Exercise aim: Only certain lines below are wanted: those starting at the line containing "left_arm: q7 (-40" and ending at the line containing "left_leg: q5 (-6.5", both included, each retyped exactly.

Collected data:

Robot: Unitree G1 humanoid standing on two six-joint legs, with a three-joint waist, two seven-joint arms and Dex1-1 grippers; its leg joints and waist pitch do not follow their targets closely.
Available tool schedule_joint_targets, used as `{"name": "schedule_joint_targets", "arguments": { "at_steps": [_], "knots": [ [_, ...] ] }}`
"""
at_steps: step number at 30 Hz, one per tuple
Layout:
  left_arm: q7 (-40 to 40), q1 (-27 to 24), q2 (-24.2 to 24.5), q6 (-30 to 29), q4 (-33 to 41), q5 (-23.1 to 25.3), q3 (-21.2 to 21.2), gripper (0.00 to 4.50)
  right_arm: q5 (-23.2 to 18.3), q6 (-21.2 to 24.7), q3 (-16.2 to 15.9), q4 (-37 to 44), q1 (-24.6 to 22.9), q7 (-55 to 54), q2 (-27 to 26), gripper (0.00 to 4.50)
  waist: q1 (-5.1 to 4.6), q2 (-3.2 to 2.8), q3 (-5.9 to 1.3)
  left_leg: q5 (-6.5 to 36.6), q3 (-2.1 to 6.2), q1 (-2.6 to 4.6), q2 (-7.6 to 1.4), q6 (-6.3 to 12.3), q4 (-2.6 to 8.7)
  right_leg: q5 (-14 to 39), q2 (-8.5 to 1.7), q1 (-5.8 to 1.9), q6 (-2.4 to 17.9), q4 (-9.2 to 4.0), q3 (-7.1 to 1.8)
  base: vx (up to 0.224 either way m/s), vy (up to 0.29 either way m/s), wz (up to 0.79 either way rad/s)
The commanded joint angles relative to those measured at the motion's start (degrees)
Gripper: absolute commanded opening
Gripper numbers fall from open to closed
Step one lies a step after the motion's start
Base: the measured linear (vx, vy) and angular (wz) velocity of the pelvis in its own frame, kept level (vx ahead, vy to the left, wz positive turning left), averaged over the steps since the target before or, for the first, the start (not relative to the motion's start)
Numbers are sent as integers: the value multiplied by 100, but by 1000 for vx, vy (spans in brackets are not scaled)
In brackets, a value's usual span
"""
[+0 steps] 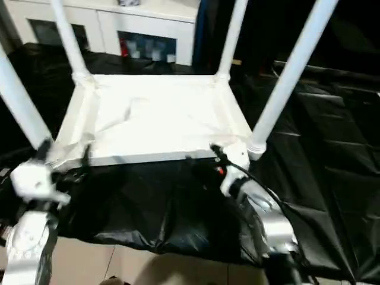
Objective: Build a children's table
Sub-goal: Rotate table base
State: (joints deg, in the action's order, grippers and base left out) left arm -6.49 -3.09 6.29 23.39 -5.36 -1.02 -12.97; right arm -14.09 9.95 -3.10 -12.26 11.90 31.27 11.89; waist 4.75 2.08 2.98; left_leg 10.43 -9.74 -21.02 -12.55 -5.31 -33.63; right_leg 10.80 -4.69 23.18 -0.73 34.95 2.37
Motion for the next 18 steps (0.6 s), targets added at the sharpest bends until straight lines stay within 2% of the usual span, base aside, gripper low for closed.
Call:
{"name": "schedule_joint_targets", "arguments": {
  "at_steps": [1, 2, 4, 7, 9, 11, 12, 13, 14, 15, 18],
  "knots": [
    [146, -16, -37, 131, 27, 12, -143, 447, -22, 143, 22, 168, -20, -89, 7, 450, -15, -78, -325, 1803, -19, 28, -48, -33, 449, 1153, -176, -212, 685, -457, -173, 0, 0, 0],
    [186, -9, -68, 162, 11, -9, -204, 447, 186, 274, -20, 166, -33, -283, 43, 450, -14, -75, -320, 1787, -16, 27, -46, -42, 453, 1214, -173, -207, 678, -454, -171, 0, 0, 0],
    [260, 6, -103, 269, -34, -18, -278, 447, 279, 472, -64, 190, -71, -387, 71, 450, -8, -72, -314, 1786, -21, 40, -47, -75, 453, 1303, -167, -197, 663, -462, -176, 0, 0, 0],
    [317, 82, -50, 438, -217, -132, -285, 447, 423, 215, -48, 162, -106, -529, 5, 450, -5, -56, -312, 1860, -29, 43, -39, -109, 446, 1395, -165, -180, 602, -475, -183, 0, 0, 0],
    [231, 164, 16, 455, -359, -227, -236, 447, 424, 382, -53, 174, -88, -580, 12, 450, 6, -57, -316, 1832, -22, 46, -40, -114, 448, 1364, -168, -182, 591, -465, -186, 0, 0, 0],
    [23, 443, 172, 369, -697, -351, -207, 447, 418, 610, -80, 187, -66, -602, 46, 450, 5, -58, -319, 1804, -20, 57, -34, -130, 451, 1270, -154, -179, 595, -449, -191, 0, 0, 0],
    [19, 456, 177, 366, -711, -352, -211, 447, 424, 613, -81, 187, -66, -608, 47, 450, 12, -61, -321, 1775, -24, 61, -29, -136, 449, 1240, -153, -177, 595, -454, -189, 0, 0, 0],
    [-5, 732, 282, 159, -1024, -405, -318, 447, 508, 638, -104, 138, -54, -666, 69, 450, 9, -60, -326, 1758, -27, 67, -30, -148, 445, 1190, -151, -175, 602, -443, -190, 0, 0, 0],
    [-42, 884, 355, 109, -1201, -413, -370, 447, 547, 638, -124, 110, -50, -675, 85, 450, 13, -67, -335, 1699, -30, 78, -18, -172, 437, 1101, -148, -175, 620, -426, -189, 0, 0, 0],
    [-42, 884, 355, 109, -1201, -413, -370, 447, 547, 638, -124, 110, -50, -675, 85, 450, 6, -58, -333, 1652, -23, 61, -17, -185, 442, 1036, -153, -194, 637, -413, -187, 0, 0, 0],
    [-259, 1399, 649, -189, -1806, -532, -489, 447, 769, 674, -175, -68, -24, -814, 185, 450, 3, -59, -355, 1403, -32, 71, -9, -190, 418, 724, -156, -208, 706, -373, -187, 0, 0, 0]
  ]
}}
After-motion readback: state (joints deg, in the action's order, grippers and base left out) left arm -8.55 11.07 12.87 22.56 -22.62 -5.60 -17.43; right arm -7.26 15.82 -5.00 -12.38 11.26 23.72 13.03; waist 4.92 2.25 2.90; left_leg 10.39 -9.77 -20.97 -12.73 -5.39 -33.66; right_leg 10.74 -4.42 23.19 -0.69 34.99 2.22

Answer to the problem:
  left_arm: q7 (-40 to 40), q1 (-27 to 24), q2 (-24.2 to 24.5), q6 (-30 to 29), q4 (-33 to 41), q5 (-23.1 to 25.3), q3 (-21.2 to 21.2), gripper (0.00 to 4.50)
  right_arm: q5 (-23.2 to 18.3), q6 (-21.2 to 24.7), q3 (-16.2 to 15.9), q4 (-37 to 44), q1 (-24.6 to 22.9), q7 (-55 to 54), q2 (-27 to 26), gripper (0.00 to 4.50)
  waist: q1 (-5.1 to 4.6), q2 (-3.2 to 2.8), q3 (-5.9 to 1.3)
  left_leg: q5 (-6.5 to 36.6), q3 (-2.1 to 6.2), q1 (-2.6 to 4.6), q2 (-7.6 to 1.4), q6 (-6.3 to 12.3), q4 (-2.6 to 8.7)

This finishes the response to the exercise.